We found that aliskiren/amlodipine combination therapy provided a more effective blood pressure reduction than monotherapy with either drug without increase in the occurrence of adverse events.

摘要

背景

阿利吉仑是一种新型的肾素-血管紧张素-醛固酮系统(RAAS)抑制剂,最近有报道称阿利吉仑与氨氯地平联合治疗可控制血压。
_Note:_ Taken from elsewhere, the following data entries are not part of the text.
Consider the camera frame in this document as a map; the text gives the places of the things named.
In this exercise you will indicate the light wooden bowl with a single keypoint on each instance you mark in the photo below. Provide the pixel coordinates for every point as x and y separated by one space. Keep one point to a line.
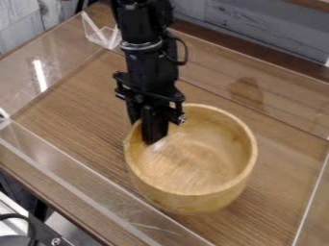
194 171

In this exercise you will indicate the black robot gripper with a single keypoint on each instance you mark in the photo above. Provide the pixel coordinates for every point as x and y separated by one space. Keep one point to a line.
146 86

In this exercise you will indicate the clear acrylic corner bracket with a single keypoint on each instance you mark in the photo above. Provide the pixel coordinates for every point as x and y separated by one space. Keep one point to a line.
107 37

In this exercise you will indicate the clear acrylic tray wall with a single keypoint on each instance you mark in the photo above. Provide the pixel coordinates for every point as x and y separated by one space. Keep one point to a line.
64 124

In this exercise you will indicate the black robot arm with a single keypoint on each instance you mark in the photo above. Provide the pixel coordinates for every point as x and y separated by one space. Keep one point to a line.
143 21

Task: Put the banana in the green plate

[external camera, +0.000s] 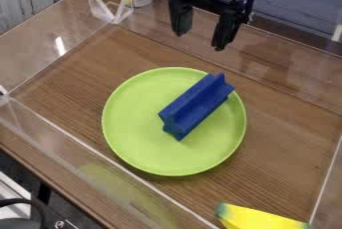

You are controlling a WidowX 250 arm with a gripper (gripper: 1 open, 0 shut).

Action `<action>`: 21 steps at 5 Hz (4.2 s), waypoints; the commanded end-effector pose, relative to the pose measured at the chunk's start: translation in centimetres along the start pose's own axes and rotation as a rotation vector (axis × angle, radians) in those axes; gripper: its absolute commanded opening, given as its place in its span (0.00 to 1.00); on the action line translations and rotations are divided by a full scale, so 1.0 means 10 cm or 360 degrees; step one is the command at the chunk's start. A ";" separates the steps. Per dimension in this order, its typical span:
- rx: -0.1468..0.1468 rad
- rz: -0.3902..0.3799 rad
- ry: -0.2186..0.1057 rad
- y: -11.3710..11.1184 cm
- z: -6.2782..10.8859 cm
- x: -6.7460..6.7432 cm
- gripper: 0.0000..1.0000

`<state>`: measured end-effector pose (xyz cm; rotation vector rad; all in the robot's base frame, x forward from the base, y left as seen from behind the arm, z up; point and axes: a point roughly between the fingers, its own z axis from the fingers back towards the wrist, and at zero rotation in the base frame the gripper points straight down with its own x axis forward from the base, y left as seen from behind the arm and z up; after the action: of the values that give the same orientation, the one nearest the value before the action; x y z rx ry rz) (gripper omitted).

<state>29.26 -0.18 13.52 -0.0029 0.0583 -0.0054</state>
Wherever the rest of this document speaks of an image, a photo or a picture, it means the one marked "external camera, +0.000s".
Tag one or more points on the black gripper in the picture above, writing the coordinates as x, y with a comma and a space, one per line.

本分析的主要目的是回顾最近报道的随机对照试验(RCT),比较单药(氨氯地平或阿利吉仑单独使用)与两药联合治疗的降压效果和不良反应。

方法

搜索数据库包括 Pubmed、Embase 和 Cochrane 对照试验中心注册库。使用 Revman v5.0 统计程序分析数据。使用加权均数差(WMD)和 95%置信区间(CI)计算连续数据,使用相对风险(RR)和 95%CI 计算二分类数据。

结果

我们对 7 项 RCT 的数据进行了分析,共有 6074 名参与者纳入本荟萃分析。我们发现,与使用阿利吉仑单药治疗(SBP:WMD=-10.42,95%CI-13.03∼-7.82,P<0.00001;DBP:WMD=-6.60,95%CI-7.22∼-5.97,P<0.00001)或氨氯地平单药治疗(SBP:WMD=-4.85,95%CI-6.88∼-2.81,P<0.00001;DBP:WMD=-2.91,95%CI-3.85∼-1.97,P<0.00001)相比,阿利吉仑/氨氯地平联合治疗在降低血压方面效果更强。联合治疗与单药治疗在不良反应方面无差异,但联合治疗外周水肿和低钾血症的发生率明显低于氨氯地平单药治疗(RR=0.78,0.66∼0.92,P=0.004;RR=0.51,0.27∼0.97,P=0.04)。在肥胖(体重指数>230 kg/m2)和非肥胖(体重指数<30 kg/m2)高血压患者中,联合治疗均有相似的降压效果。此外,在降压或不良反应方面,联合治疗在这两个亚组中没有差异。

结论

我们发现,与单药治疗相比,阿利吉仑/氨氯地平联合治疗可更有效地降低血压,且不增加不良反应的发生。